Assignment :: The listing below contains a span that opens with the line containing "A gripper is" and closes with the line containing "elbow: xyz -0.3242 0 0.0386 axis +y". Return that span exactly.
====
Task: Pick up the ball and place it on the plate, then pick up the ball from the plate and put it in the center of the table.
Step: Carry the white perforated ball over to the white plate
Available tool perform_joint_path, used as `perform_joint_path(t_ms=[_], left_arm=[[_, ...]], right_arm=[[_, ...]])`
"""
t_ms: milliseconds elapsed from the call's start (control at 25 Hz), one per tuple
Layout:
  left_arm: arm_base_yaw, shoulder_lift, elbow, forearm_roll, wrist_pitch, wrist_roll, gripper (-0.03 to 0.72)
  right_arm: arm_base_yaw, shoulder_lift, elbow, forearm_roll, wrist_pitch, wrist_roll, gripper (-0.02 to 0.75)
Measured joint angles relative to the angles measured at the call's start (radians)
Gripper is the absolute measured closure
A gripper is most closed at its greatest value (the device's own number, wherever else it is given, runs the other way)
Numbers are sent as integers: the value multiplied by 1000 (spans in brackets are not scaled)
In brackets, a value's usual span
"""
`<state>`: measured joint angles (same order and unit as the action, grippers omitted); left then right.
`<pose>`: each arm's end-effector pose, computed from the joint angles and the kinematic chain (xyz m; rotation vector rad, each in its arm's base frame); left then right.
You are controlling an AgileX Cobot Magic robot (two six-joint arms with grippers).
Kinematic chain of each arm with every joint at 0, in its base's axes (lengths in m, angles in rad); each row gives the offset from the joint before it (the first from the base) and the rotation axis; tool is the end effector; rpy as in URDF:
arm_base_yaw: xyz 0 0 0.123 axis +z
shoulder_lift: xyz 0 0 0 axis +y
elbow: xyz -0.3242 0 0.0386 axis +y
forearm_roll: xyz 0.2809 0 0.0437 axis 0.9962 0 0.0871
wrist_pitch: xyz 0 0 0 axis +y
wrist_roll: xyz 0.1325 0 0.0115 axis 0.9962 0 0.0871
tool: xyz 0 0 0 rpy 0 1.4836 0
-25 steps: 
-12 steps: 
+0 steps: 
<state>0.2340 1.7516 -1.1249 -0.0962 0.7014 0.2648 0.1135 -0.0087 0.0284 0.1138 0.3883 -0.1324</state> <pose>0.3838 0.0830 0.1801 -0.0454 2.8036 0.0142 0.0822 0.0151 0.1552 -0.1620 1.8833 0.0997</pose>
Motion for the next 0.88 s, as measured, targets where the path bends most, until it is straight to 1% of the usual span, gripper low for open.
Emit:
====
Output of the exercise ::
A gripper is most closed at its greatest value (the device's own number, wherever else it is given, runs the other way)
Numbers are sent as integers: the value multiplied by 1000 (spans in brackets are not scaled)
In brackets, a value's usual span
"""
`<state>`: measured joint angles (same order and unit as the action, grippers omitted); left then right.
`<pose>`: each arm's end-effector pose, computed from the joint angles and the kinematic chain (xyz m; rotation vector rad, each in its arm's base frame); left then right.
You are controlling an AgileX Cobot Magic robot (two six-joint arms with grippers).
Kinematic chain of each arm with every joint at 0, in its base's axes (lengths in m, angles in rad); each row gives the offset from the joint before it (the first from the base) and the rotation axis; tool is the end effector; rpy as in URDF:
arm_base_yaw: xyz 0 0 0.123 axis +z
shoulder_lift: xyz 0 0 0 axis +y
elbow: xyz -0.3242 0 0.0386 axis +y

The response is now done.